Sensory input regulates splicing of the N1 cassette in NMDAR1 subunits of the adult olfactory bulb

The olfactory bulb (OB) represents an excellent model to study neural plasticity due to persistent neurogenesis in adult life and the possibility to study activity-regulated phenomena by peripheral denervation. NMDA receptors are postsynaptically expressed on mitral cell dendrites receiving excitatory afferents from peripheral olfactory neurons, and on granule cells making dendro-dendritic contacts with mitral cells. The NMDA receptor is assembled as a tetramer containing NR1 and NR2, and possibly NR3 subunits. The NR1 gene encodes for mRNAs that generate at least eight functional variants by alternative splicing of exon 5 (cassette N1), 21 (cassette C1), or 22 (cassettes C2 or C2'). In the present work we tested the possibility that sensory inputs regulates NMDA receptor subunit expression and alternative splicing. To this aim we analyzed the expression levels of NR1 and NR2A-D subunits 2, 8, 14, 21, 44, 65 and 100 days after OB peripheral denervation by zinc sulfate nasal irrigation. Taking advantage of the laminar organization of the OB, we microdissected each layer and processed it for quantitative RT-PCR and western blot analysis respectively. The NR2 subunits generally showed minor changes with the exception of NR2D, whose expression was significantly downregulated starting from 8 days post lesion (dpl) in the glomerular layer.
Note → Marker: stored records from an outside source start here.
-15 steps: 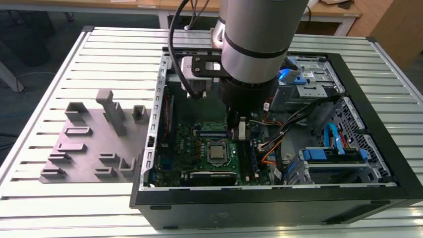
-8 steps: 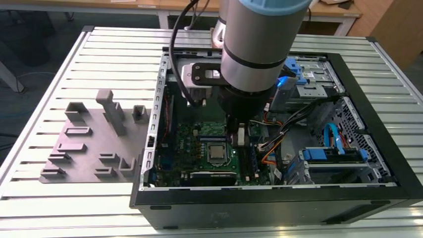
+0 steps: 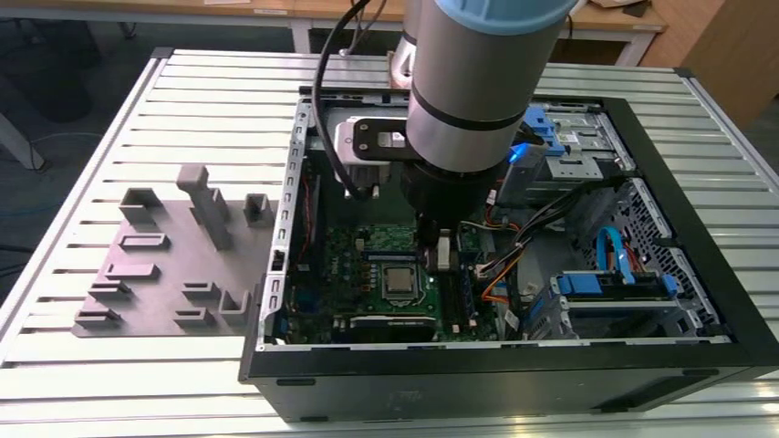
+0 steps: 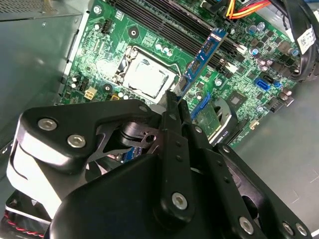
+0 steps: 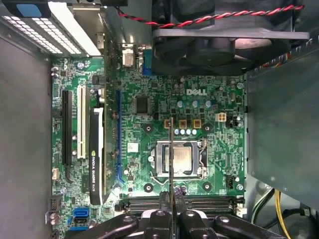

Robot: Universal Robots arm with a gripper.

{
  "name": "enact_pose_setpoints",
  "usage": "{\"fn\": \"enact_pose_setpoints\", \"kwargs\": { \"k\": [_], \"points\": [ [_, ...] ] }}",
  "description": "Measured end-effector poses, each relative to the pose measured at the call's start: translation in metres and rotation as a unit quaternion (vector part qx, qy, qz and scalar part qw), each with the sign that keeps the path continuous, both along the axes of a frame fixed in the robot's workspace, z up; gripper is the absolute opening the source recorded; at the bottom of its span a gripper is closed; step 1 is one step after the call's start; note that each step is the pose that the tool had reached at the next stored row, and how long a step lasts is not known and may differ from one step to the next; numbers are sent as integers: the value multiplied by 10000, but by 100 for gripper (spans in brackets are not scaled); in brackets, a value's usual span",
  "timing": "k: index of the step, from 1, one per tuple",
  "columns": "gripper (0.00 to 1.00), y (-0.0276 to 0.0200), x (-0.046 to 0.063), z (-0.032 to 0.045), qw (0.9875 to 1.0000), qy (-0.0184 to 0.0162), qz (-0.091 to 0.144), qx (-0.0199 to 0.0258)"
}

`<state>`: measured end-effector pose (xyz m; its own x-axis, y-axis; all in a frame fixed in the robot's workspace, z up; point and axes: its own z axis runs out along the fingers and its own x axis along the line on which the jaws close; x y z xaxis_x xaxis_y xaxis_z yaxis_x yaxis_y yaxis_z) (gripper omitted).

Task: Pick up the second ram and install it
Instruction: 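Insert the second ram into the second slot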

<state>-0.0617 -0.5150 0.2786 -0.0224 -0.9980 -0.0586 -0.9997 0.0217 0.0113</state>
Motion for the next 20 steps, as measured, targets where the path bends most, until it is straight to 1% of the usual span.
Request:
{"fn": "enact_pose_setpoints", "kwargs": {
  "k": [2, 3, 5, 8, 10, 13, 15, 17, 20],
  "points": [
    [11, 0, 0, 0, 10000, 0, -6, 0],
    [11, 0, 0, 0, 10000, 0, -45, 0],
    [11, 0, 1, -2, 9998, 0, -204, 0],
    [11, -1, 0, -6, 9989, 0, -476, -1],
    [11, 0, 0, -11, 9978, 0, -661, 0],
    [11, 0, 0, -17, 9957, 0, -930, 0],
    [11, 0, 0, -21, 9938, 0, -1109, 0],
    [11, 0, 0, -26, 9915, 0, -1301, 0],
    [11, 0, 0, -36, 9876, 0, -1569, 0]
  ]
}}
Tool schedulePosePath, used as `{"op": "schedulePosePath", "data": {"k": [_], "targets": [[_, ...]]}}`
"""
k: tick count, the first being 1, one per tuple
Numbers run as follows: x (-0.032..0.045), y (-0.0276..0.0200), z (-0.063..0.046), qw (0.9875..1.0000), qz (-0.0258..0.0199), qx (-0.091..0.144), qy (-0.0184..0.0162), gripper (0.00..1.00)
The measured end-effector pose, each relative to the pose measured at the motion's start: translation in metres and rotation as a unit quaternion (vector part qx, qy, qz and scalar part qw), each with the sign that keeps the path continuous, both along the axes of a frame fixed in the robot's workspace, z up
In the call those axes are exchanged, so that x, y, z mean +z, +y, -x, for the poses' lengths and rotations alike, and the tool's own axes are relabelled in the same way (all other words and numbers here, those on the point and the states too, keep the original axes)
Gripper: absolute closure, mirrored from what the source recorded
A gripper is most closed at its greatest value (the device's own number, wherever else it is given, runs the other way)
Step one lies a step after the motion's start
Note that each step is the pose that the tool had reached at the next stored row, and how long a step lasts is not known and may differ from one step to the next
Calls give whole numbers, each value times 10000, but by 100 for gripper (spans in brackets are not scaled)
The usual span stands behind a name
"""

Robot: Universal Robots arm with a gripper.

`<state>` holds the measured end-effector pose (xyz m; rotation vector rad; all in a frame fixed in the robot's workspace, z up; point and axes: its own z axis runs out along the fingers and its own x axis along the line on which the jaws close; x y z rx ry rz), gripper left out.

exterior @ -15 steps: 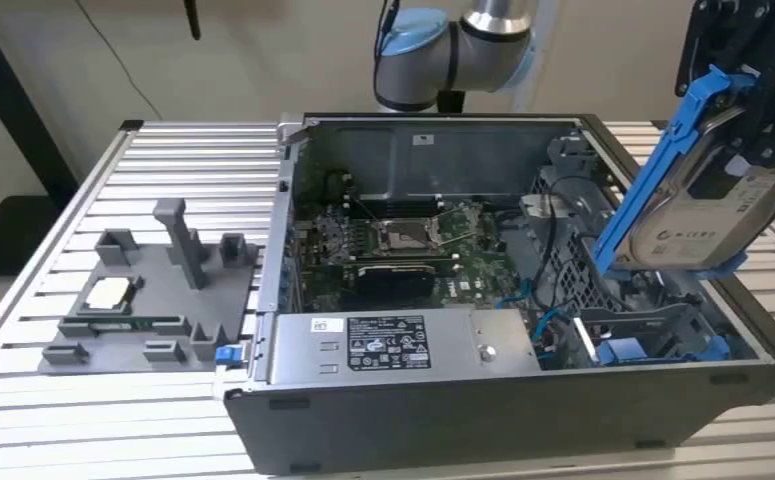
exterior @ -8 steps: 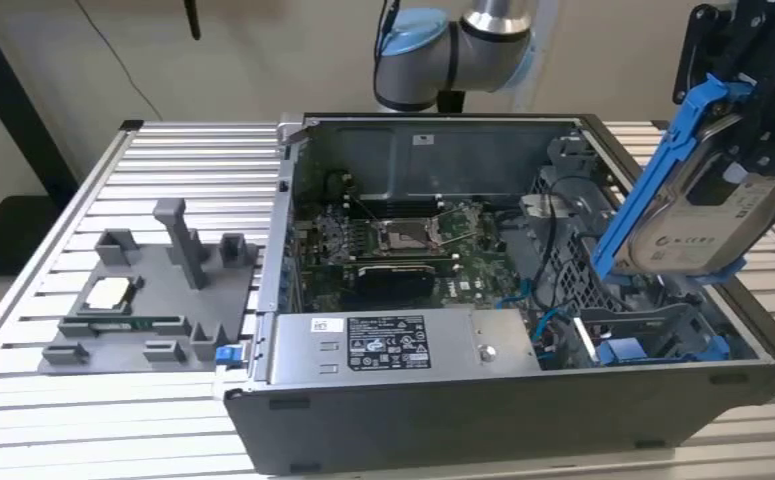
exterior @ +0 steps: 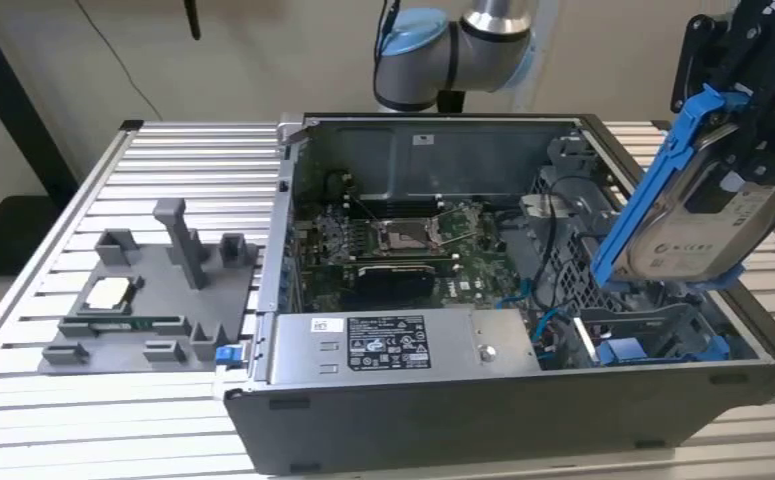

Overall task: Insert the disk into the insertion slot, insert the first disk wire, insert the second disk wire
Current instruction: 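Insert the disk into the insertion slot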

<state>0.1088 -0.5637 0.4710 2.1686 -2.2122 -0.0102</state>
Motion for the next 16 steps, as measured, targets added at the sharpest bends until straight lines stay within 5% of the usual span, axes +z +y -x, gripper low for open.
{"op": "schedulePosePath", "data": {"k": [16], "targets": [[-99,-21,-43,10000,19,-31,0,67]]}}
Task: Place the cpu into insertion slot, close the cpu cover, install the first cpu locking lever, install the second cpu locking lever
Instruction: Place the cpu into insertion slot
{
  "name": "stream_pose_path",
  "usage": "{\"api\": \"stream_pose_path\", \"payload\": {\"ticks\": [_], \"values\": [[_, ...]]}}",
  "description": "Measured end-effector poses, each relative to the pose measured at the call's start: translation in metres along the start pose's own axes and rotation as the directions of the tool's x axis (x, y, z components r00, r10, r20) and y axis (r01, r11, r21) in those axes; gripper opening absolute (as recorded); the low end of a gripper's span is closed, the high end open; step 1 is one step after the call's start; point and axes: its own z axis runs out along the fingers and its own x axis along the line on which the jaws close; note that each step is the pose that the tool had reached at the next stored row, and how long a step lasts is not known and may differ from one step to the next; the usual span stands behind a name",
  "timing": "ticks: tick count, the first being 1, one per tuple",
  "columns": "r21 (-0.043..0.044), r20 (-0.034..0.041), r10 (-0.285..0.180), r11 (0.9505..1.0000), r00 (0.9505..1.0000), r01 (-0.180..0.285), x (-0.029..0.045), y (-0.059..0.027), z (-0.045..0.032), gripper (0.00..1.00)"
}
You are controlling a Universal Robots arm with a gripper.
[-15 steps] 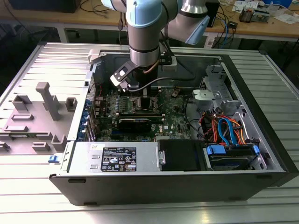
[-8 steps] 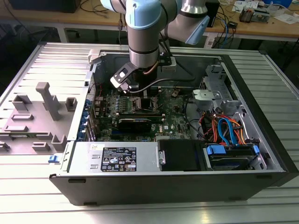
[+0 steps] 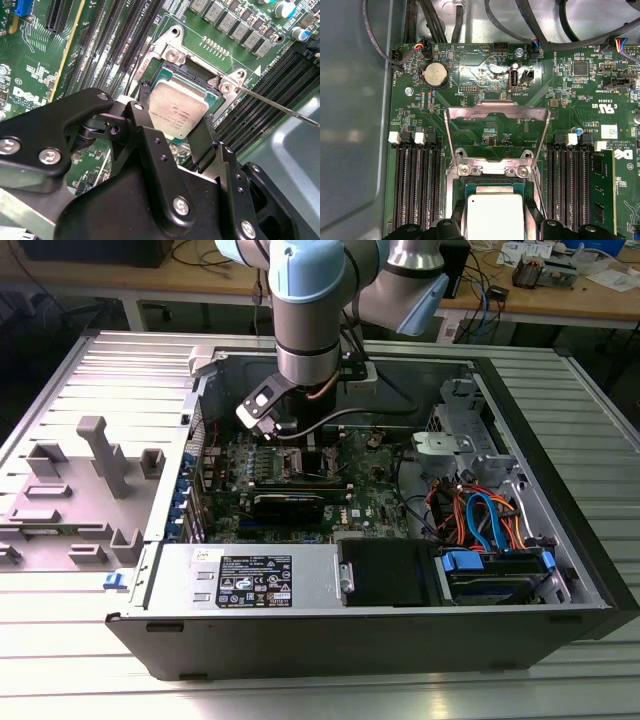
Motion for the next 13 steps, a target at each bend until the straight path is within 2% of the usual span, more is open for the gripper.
{"api": "stream_pose_path", "payload": {"ticks": [13], "values": [[-0.0006,0.0031,0.031,0.9995,0.9995,-0.031,0.0002,-0.0010,0.0011,0.55]]}}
In the mitral cell layer we found that N1-lacking NR1 subunits were transiently upregulated early after deafferentation to go back to normal levels by 21 dpl. In contrast, N1-containing subunits durably decreased their expression starting from 8 dpl up to100 dpl. The ratio between N1 lacking/N1-containing transcripts changed from 1.2 (control) to 2.3 (14 dpl) to 1.9 (100 dpl). Similar changes were observed in the granule cell layer. These results imply that in the OB sensory activity is able to regulate the N1 cassette splicing of NR1 subunits.